The answer must consist of each line below that contains the string "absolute".

#### ENTRIES PROVIDED:
· · ·
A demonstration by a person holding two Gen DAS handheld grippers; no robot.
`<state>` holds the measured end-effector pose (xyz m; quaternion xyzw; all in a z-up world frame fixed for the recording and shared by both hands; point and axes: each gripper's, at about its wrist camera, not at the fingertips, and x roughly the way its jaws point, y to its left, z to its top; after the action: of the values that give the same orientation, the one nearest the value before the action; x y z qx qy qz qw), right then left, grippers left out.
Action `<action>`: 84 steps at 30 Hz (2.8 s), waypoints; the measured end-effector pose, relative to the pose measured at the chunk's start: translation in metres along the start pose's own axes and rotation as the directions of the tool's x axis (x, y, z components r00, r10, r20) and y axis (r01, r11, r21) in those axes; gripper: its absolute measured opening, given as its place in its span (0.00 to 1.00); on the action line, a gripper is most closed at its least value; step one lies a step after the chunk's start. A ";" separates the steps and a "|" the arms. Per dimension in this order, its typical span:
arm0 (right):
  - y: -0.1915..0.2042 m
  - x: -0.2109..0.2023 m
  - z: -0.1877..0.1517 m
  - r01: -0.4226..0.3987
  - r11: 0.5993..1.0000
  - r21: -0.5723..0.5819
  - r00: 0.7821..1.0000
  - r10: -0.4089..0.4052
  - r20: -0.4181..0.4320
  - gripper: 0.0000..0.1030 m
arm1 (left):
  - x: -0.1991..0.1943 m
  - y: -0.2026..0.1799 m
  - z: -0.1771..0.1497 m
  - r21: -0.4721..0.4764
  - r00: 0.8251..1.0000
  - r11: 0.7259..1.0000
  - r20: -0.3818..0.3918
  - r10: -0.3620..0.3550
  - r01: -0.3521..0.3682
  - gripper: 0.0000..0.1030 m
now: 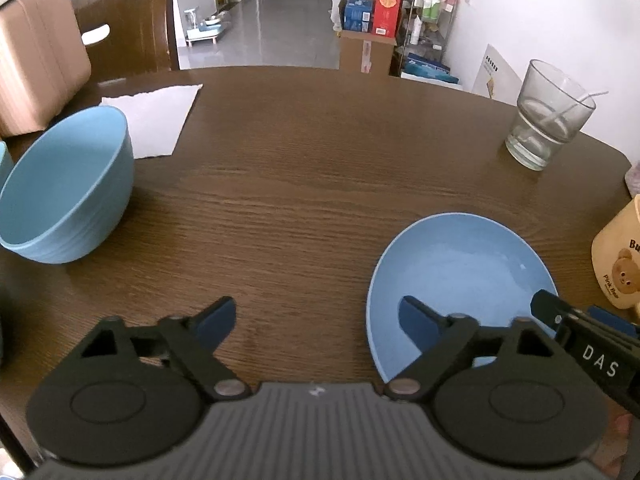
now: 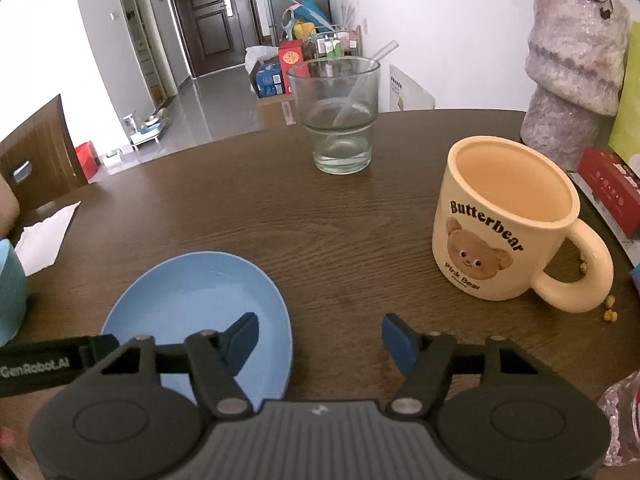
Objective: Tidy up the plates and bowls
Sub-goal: 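Close both grippers on the rim of the second blue plate, then lift the second blue plate with both grippers and carry it to the stack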
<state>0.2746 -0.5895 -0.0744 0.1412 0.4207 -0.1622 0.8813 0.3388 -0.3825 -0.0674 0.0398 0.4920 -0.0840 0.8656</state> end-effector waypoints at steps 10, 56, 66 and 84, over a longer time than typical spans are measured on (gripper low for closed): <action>0.003 0.008 0.001 -0.023 1.000 -0.005 1.000 0.023 -0.020 0.33 | 0.007 -0.004 0.000 0.000 0.999 0.999 -0.023 -0.036 0.036 0.55; 0.001 -0.005 0.001 -0.125 0.992 0.029 0.992 0.124 0.037 0.06 | -0.016 -0.021 -0.008 0.082 0.996 0.993 0.019 -0.085 0.083 0.09; 0.004 -0.040 -0.005 -0.114 0.993 0.021 0.990 0.112 0.090 0.05 | -0.045 -0.018 -0.018 0.108 0.994 0.989 0.038 -0.106 0.101 0.09; 0.058 -0.133 -0.027 -0.116 0.992 -0.056 0.979 0.124 0.160 0.06 | -0.133 0.040 -0.042 0.076 0.989 0.992 0.102 -0.110 0.103 0.09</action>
<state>0.2002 -0.5044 0.0201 0.1320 0.3414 -0.1099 0.9241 0.2441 -0.3226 0.0244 0.0393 0.4434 -0.1493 0.8829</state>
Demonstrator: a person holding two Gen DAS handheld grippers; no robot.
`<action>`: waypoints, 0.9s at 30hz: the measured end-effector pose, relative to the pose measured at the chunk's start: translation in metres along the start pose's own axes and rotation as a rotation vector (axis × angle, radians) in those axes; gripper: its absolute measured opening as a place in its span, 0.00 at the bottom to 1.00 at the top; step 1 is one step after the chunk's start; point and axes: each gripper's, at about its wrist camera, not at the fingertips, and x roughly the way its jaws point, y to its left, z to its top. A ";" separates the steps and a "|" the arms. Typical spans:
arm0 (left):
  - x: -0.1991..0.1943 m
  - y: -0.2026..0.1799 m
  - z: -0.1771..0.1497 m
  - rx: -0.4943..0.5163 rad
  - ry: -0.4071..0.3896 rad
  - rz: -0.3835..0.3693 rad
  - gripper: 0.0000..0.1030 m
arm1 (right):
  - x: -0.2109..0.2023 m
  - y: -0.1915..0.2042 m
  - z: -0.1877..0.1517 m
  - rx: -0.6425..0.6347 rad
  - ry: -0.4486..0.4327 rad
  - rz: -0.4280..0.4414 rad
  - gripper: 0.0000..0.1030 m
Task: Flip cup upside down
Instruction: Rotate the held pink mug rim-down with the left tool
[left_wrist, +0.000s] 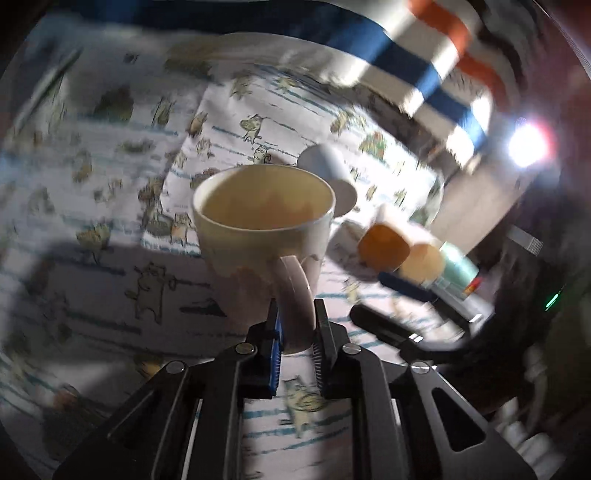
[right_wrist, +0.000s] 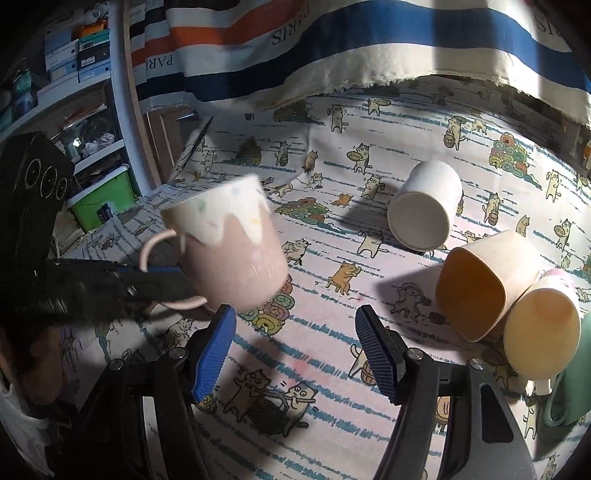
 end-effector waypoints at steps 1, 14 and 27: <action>-0.001 0.006 0.001 -0.041 0.001 -0.029 0.13 | 0.001 -0.001 0.000 0.003 0.003 0.003 0.68; -0.024 0.004 0.011 -0.005 -0.102 0.243 0.20 | 0.003 0.014 0.009 -0.023 -0.010 -0.022 0.68; -0.021 0.006 0.027 0.048 -0.146 0.323 0.31 | 0.028 0.025 0.051 -0.013 -0.021 0.085 0.75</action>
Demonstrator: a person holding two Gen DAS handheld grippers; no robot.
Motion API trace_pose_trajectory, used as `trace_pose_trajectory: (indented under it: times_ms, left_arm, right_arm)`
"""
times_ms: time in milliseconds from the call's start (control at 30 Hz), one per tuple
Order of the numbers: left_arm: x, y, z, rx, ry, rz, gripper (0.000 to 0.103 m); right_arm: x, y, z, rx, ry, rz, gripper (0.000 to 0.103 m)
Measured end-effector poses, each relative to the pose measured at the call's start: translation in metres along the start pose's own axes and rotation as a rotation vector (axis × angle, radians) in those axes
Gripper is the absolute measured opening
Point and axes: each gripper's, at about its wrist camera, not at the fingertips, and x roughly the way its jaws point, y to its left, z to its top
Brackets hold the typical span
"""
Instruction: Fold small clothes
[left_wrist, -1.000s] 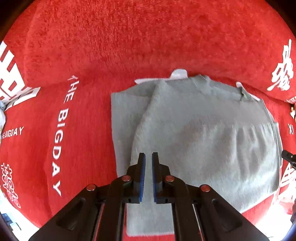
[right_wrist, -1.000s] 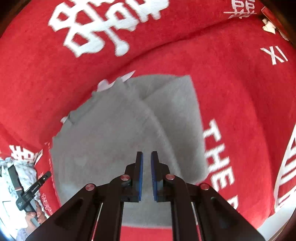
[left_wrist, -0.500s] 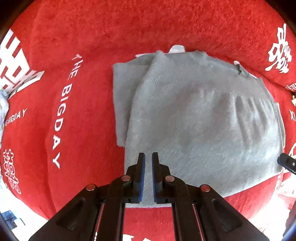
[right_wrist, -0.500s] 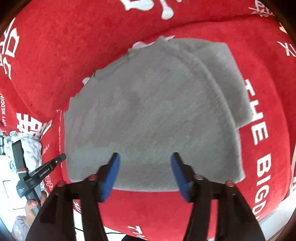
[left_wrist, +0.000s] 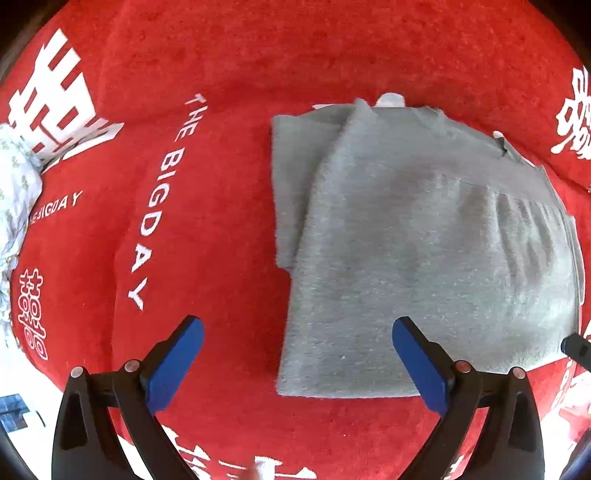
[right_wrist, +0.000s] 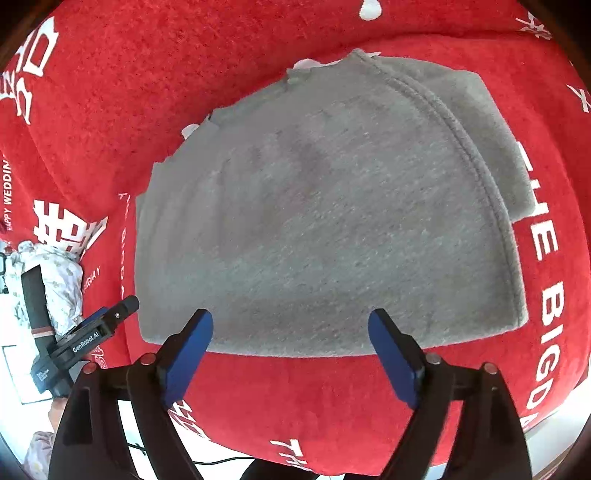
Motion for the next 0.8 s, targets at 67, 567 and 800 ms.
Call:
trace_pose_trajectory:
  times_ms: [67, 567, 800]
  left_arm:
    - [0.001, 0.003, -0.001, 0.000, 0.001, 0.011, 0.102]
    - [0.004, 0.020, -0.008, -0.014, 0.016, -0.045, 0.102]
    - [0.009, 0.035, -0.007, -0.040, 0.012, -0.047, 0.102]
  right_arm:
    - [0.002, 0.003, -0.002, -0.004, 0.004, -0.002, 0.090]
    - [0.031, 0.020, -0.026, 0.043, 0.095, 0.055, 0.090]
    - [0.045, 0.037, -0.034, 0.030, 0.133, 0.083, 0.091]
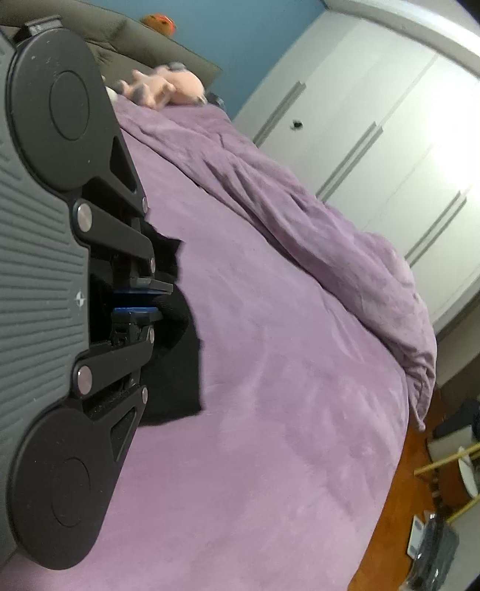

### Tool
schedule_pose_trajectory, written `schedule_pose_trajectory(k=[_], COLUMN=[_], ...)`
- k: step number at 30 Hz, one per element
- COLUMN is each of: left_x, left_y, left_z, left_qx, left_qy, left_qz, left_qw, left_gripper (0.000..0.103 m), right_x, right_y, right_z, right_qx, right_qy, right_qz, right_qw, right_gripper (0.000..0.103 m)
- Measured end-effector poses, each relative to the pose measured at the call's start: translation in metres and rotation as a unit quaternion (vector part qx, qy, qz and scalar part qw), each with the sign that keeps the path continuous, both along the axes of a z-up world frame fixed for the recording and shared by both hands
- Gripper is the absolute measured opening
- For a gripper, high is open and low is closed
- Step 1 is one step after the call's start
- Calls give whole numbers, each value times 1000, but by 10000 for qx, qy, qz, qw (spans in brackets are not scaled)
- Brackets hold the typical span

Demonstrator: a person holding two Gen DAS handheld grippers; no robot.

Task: Fold small clothes
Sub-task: 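Lift the hem with both grippers and fold it toward the collar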

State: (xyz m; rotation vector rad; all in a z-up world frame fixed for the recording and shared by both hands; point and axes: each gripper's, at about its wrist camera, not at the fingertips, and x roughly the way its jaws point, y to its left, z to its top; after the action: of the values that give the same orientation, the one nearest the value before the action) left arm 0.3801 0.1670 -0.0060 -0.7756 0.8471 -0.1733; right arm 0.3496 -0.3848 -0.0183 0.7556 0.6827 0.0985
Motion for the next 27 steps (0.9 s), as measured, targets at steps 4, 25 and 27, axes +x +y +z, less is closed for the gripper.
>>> schedule_pose_trajectory(k=[4, 25, 27], left_x=[37, 9, 21], left_y=[-7, -116, -122], left_z=[-3, -57, -57], left_qx=[223, 2907, 3059], left_qy=[25, -470, -472], left_qz=[285, -1032, -1001], left_qw=[9993, 9501, 9456], left_gripper=[8, 32, 32], right_x=[47, 63, 84], right_y=[3, 155, 165], right_z=[-11, -50, -49], right_qx=[-240, -2842, -2940], right_qy=[212, 163, 119], right_qz=[-194, 1719, 1741], right_qw=[9993, 9431, 9397], right_gripper=[5, 22, 22])
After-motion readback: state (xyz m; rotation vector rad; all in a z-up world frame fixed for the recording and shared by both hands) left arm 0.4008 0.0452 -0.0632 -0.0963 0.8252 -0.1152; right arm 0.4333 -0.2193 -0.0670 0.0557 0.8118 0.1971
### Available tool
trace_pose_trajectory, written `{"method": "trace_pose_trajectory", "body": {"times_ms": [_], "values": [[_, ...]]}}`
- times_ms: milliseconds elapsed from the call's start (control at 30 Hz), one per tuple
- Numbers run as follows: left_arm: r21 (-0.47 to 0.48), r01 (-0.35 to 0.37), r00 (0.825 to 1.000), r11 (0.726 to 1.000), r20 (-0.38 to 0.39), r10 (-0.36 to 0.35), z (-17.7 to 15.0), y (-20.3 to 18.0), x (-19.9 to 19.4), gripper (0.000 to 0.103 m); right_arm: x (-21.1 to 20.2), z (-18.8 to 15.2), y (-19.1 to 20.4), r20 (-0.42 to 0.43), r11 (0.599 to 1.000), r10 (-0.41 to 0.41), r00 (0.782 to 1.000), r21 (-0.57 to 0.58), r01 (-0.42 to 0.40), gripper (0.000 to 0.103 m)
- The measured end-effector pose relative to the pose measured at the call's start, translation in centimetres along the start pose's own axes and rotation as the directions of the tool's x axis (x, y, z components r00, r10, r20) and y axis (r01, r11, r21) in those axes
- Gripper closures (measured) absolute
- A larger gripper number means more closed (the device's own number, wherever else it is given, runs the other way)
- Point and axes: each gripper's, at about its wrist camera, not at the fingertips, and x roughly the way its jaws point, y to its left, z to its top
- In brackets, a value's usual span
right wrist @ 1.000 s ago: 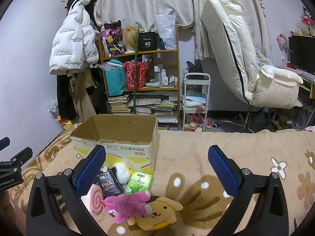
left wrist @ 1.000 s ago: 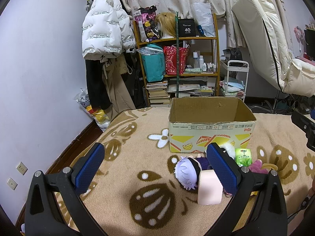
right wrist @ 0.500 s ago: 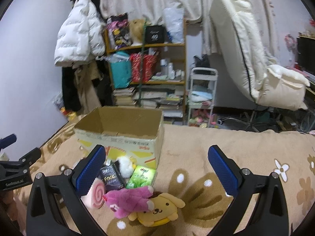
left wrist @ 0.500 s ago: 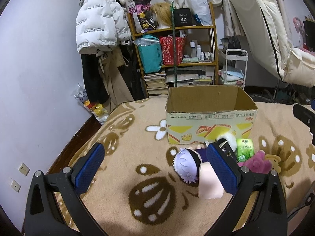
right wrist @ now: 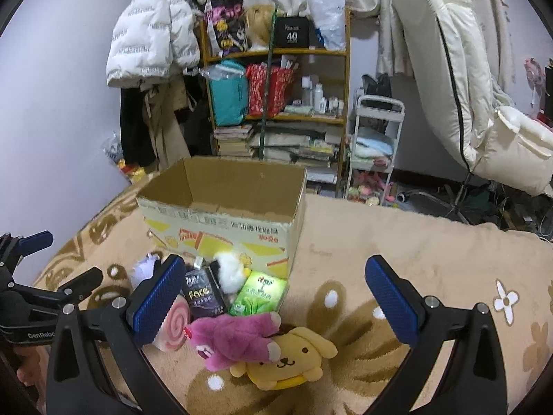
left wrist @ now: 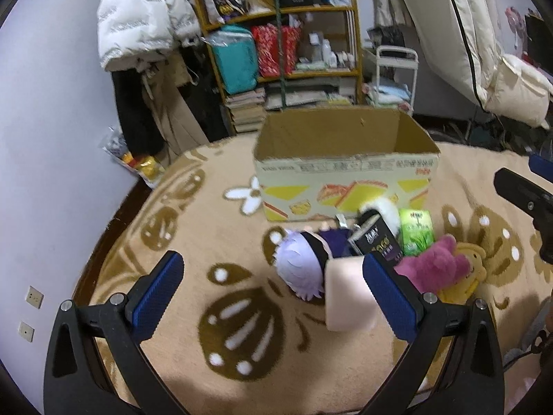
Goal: Organize soft objects
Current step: 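Grasp the pale pink roll with the left gripper while the right gripper grasps the pink plush bear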
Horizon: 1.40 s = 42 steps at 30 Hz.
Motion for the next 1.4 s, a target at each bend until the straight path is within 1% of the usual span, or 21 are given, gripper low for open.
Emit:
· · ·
#### WRITTEN ANSWER:
Action `<action>`: 84 steps at 30 Hz (2.8 s), waypoints; the measured end-effector pose, relative to the pose measured at the chunk's start: translation in metres along the start pose's own axes and rotation as the directions of the tool's x axis (x, y, z components r00, r10, r20) and y axis (r01, r11, r21) in those axes; gripper: its absolute measured opening, given as its place in its span (0.00 to 1.00); on the action line, a gripper is most closed at its least value; step one lies a step after the chunk's start. A ";" separates the steps and a "|" the arms. Per dimension in this order, its typical span:
`<action>`: waypoints, 0.9s at 30hz: the measured end-effector pose, relative to the pose measured at the chunk's start: translation in metres along the start pose's own axes and rotation as a rotation vector (axis × angle, radians) in those axes; gripper: its absolute measured opening as a place in its span, 0.00 at the bottom to 1.00 at the top; step 1 is one step after the chunk's start; point and axes: each gripper's, at about its wrist camera, not at the fingertips, and x roughly the way its jaws point, y to its left, z to its top. A ";" separates the steps and a "|" the arms. Typical spans:
Gripper is the absolute measured opening
- Gripper is the absolute measured opening
- Gripper closures (measured) absolute

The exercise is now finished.